PREVENTION AND CONTROL:
Prevention and control strategies differ tremendously between endemic and nonendemic countries. Prevention is virtually impossible in endemic regions and naivety is not desired because infection provides a degree of protection. In non-endemic countries, the foundation of prevention is supervised on import and testing of horses from endemic areas (by IFA or ELISA as described above). Non-endemic nations that border endemic nations cannot completely prevent introduction of ticks so diligent measures must be taken to reduce horses’ contact with ticks by using repellents, acaricides and regular inspection of animals and premises. For controlling and eradication of the tick vector nearby vegetation should be removed that could harbour ticks. Any detected EP-positive animals should be quarantined from surrounding horses and vectors. For the prevention of EP, no vaccine is available currently, therefore antiprotozoal agents can be used for temporary clearance of T. equi from carriers.
CONCLUSION
Equine piroplasmosis has a major effect on the horse industry around the world, specially sports industry.

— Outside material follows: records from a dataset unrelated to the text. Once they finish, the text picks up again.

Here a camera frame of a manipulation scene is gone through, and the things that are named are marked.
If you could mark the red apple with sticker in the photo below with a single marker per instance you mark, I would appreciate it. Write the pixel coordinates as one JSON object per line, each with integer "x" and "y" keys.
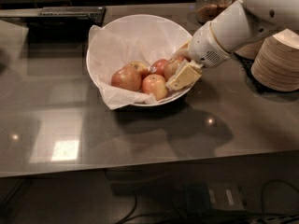
{"x": 158, "y": 67}

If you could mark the red apple front centre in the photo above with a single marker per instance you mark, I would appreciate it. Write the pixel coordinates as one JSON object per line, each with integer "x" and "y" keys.
{"x": 155, "y": 84}

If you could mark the glass jar with cereal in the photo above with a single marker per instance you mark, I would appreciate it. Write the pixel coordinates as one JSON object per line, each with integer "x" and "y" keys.
{"x": 207, "y": 10}

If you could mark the dark box under table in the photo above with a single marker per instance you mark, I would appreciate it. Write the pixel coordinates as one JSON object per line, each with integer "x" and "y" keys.
{"x": 215, "y": 198}

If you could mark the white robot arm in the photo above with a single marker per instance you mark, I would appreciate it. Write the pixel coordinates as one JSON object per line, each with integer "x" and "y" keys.
{"x": 243, "y": 22}

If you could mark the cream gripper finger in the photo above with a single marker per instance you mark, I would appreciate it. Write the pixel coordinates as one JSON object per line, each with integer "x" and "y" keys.
{"x": 186, "y": 74}
{"x": 183, "y": 47}

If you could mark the red apple left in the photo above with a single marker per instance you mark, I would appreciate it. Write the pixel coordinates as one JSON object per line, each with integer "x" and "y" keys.
{"x": 127, "y": 78}

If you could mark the yellow-red apple back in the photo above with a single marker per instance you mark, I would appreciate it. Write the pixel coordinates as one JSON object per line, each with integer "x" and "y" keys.
{"x": 140, "y": 67}

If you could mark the stack of paper bowls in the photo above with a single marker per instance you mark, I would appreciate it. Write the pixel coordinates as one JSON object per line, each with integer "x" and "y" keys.
{"x": 250, "y": 51}
{"x": 277, "y": 64}

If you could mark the rear stack of paper bowls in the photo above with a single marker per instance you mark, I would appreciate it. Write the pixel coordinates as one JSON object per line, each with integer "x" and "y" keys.
{"x": 250, "y": 51}

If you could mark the large red apple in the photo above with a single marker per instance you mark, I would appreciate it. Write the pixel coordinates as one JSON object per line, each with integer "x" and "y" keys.
{"x": 172, "y": 66}

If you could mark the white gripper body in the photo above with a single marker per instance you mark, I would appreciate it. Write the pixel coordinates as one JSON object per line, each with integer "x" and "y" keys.
{"x": 204, "y": 47}

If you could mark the front stack of paper bowls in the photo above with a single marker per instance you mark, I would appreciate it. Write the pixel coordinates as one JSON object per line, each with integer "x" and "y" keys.
{"x": 277, "y": 64}

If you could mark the white bowl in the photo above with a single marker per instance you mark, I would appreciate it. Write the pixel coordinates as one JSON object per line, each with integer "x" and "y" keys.
{"x": 140, "y": 34}

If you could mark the white paper liner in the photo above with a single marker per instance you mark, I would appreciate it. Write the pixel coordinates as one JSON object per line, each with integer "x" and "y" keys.
{"x": 109, "y": 53}

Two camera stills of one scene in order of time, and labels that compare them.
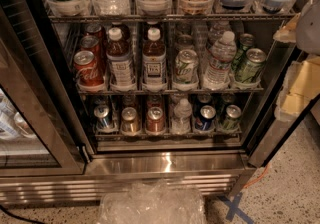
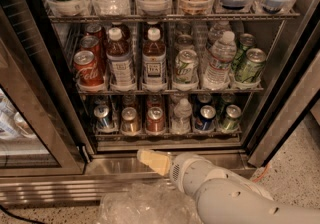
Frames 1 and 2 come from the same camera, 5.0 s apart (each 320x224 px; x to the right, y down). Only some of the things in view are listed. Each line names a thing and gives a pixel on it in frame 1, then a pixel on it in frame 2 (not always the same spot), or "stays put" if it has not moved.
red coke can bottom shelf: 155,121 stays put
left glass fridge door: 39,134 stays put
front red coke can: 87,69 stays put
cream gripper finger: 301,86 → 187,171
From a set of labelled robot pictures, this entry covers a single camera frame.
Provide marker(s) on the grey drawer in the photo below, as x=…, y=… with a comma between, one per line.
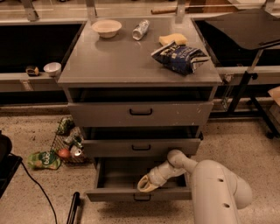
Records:
x=139, y=147
x=137, y=114
x=117, y=179

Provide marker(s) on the yellow sponge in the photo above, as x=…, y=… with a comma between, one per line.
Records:
x=178, y=38

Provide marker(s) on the green white packet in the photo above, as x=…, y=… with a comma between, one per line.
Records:
x=74, y=138

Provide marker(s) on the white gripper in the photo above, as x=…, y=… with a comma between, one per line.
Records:
x=157, y=177

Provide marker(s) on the red apple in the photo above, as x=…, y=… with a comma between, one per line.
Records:
x=64, y=153

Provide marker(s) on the beige paper bowl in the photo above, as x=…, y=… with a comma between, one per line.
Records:
x=107, y=28

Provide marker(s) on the black box left edge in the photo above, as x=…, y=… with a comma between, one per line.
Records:
x=9, y=163

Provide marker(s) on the black stand table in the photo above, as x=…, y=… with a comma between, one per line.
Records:
x=244, y=48

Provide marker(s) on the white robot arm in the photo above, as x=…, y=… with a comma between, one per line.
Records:
x=217, y=192

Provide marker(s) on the wooden stick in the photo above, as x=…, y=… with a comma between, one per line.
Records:
x=167, y=11

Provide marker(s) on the green chip bag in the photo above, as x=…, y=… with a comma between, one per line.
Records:
x=65, y=125

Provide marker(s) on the grey bottom drawer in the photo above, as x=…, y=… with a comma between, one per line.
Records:
x=117, y=179

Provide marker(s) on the black wire basket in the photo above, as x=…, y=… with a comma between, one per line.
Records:
x=58, y=144

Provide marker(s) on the grey drawer cabinet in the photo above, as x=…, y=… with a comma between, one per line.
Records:
x=121, y=69

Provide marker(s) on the small tape measure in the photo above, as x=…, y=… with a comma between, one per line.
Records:
x=32, y=71

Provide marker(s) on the grey top drawer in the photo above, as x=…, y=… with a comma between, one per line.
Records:
x=137, y=114

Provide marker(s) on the grey middle drawer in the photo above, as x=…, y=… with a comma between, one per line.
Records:
x=139, y=147

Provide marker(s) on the green snack pouch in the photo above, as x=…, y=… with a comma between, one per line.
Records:
x=44, y=160

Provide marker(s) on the blue chip bag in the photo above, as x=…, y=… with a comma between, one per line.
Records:
x=181, y=59

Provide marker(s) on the crushed silver can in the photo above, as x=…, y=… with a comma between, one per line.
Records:
x=76, y=152

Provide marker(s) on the black pole on floor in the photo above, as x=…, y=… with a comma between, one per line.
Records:
x=76, y=200

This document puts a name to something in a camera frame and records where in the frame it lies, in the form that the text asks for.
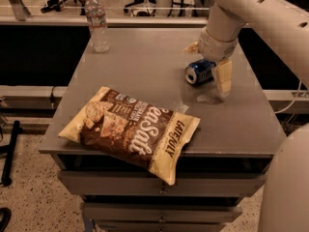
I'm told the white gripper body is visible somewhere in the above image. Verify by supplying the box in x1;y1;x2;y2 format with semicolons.
198;27;238;62

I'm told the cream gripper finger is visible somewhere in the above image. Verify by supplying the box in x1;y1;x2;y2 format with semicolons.
213;59;233;97
183;42;199;54

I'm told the blue pepsi can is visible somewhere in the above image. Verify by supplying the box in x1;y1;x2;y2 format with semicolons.
184;59;216;85

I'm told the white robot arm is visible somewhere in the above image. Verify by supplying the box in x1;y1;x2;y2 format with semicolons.
198;0;309;232

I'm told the black office chair base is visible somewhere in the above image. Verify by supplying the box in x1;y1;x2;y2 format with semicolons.
124;0;189;17

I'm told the grey metal drawer cabinet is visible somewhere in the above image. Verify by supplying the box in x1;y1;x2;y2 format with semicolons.
41;28;285;232

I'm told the clear plastic water bottle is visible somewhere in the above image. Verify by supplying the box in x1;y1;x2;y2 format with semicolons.
84;0;109;53

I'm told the brown sea salt chip bag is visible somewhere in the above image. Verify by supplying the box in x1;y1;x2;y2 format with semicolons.
59;87;200;186

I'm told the black sneaker foot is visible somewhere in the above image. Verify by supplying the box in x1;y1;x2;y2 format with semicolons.
41;0;61;14

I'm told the grey metal railing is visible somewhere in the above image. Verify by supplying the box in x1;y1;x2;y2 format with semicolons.
0;0;208;28

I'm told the black stand leg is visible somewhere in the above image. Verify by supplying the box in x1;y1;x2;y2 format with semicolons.
0;121;22;187

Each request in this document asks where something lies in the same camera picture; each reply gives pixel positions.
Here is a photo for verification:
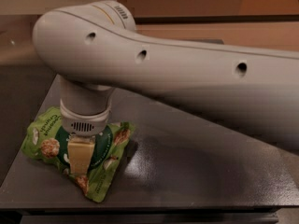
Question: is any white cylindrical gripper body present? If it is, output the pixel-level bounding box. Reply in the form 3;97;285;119
60;77;114;136

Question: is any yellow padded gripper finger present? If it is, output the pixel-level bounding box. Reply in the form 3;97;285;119
67;135;95;175

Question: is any green rice chip bag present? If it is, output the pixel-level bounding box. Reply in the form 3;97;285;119
21;106;135;203

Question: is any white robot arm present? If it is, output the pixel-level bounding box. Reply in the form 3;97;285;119
33;1;299;149

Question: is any dark side table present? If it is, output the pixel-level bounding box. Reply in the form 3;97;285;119
0;15;55;184

If infected horses are allowed in for sporting events, the horses should be examined thoroughly and then carefully monitored and quarantined appropriately. Horse owners are encouraged to ask a veterinarian about the disease and preventive measure. Enhanced control through surveillance of equine and vector populations is of paramount importance. Practicing stringent hygiene reduces opportunities for the transfer of infected blood. Moreover, infected samples should be handled with proper care as it is highly zoonotic disease. By taking some action to combat the disease, it would helpful for achievement of OIE prime goal i.e., ‘protecting animals, preserving human future’.
Compiled & Shared by- This paper is a compilation of groupwork provided by the Team, LITD (Livestock Institute of Training & Development)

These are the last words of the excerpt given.